Structural genomics analysis of uncharacterized protein families overrepresented in human gut bacteria identifies a novel glycoside hydrolase
1 Joint Center for Structural Genomics, 10550 North Torrey Pines Road, BCC-206, La Jolla, California 92037, USA
2 Bioinformatics and Systems Biology Program, Sanford-Burnham Medical Research Institute, La Jolla, CA 92037, USA
3 Wellcome Trust Sanger Institute, Wellcome Trust Genome Campus, Hinxton, Cambridgeshire CB10 1SA, UK
4 European Molecular Biology Laboratory, European Bioinformatics Institute, Wellcome Trust Genome Campus, Hinxton, Cambridgeshire CB10 1SD, UK
5 Institute of Integrative Biology, University of Liverpool, Crown Street, Liverpool L69 7ZB, UK
6 Stanford Synchrotron Radiation Lightsource, Menlo Park, CA 94025, USA
7 Center for Research in Biological Systems, University of California, 9500 Gilman Dr., La Jolla, CA 92093-0446, USA
BMC Bioinformatics 2014, 15:112 doi:10.1186/1471-2105-15-112Published: 17 April 2014
Bacteroides spp. form a significant part of our gut microbiome and are well known for optimized metabolism of diverse polysaccharides. Initial analysis of the archetypal Bacteroides thetaiotaomicron genome identified 172 glycosyl hydrolases and a large number of uncharacterized proteins associated with polysaccharide metabolism.
BT_1012 from Bacteroides thetaiotaomicron VPI-5482 is a protein of unknown function and a member of a large protein family consisting entirely of uncharacterized proteins. Initial sequence analysis predicted that this protein has two domains, one on the N- and one on the C-terminal. A PSI-BLAST search found over 150 full length and over 90 half size homologs consisting only of the N-terminal domain. The experimentally determined three-dimensional structure of the BT_1012 protein confirms its two-domain architecture and structural analysis of both domains suggests their specific functions. The N-terminal domain is a putative catalytic domain with significant similarity to known glycoside hydrolases, the C-terminal domain has a beta-sandwich fold typically found in C-terminal domains of other glycosyl hydrolases, however these domains are typically involved in substrate binding. We describe the structure of the BT_1012 protein and discuss its sequence-structure relationship and their possible functional implications.

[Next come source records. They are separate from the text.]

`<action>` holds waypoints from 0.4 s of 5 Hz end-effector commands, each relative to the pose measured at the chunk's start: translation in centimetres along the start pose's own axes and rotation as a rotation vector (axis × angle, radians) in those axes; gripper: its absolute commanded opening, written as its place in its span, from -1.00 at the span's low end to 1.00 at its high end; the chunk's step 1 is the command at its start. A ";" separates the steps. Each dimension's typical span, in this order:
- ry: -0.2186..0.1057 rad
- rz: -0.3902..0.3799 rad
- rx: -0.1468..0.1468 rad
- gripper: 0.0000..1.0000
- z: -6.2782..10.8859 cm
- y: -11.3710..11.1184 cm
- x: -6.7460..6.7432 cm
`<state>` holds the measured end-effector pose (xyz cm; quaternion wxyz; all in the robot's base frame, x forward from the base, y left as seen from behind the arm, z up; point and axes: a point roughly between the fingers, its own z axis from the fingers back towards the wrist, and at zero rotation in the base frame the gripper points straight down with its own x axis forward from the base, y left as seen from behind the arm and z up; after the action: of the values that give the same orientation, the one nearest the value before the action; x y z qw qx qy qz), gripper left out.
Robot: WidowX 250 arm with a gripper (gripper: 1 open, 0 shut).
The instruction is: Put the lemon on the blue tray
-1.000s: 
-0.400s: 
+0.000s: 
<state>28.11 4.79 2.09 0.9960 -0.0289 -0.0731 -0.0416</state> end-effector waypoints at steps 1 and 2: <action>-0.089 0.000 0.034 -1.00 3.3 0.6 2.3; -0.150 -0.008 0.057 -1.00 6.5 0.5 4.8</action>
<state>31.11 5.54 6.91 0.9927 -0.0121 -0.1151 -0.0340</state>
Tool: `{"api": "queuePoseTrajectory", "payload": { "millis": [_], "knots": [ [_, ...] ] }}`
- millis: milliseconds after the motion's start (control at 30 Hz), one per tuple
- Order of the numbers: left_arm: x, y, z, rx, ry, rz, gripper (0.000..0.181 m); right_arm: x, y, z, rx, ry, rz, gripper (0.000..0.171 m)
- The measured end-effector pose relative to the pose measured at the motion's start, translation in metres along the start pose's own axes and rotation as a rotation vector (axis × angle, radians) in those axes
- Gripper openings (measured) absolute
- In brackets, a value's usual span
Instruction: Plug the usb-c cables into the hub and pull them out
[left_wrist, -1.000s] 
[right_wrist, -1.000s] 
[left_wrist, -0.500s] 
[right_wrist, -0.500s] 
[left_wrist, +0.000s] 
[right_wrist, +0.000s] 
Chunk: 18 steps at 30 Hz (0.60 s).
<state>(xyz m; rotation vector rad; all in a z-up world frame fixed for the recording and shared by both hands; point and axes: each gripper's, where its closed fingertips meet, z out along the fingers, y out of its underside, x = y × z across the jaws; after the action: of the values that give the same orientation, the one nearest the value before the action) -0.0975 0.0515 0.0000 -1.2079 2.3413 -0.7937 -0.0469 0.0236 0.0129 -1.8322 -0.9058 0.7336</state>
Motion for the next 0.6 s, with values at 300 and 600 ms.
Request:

Structural and sequence analyses of the BT_1012 protein identifies it as a glycosyl hydrolase, expanding an already impressive catalog of enzymes involved in polysaccharide metabolism in Bacteroides spp. Based on this we have renamed the Pfam families representing the two domains found in the BT_1012 protein, PF13204 and PF12904, as putative glycoside hydrolase and glycoside hydrolase-associated C-terminal domain respectively.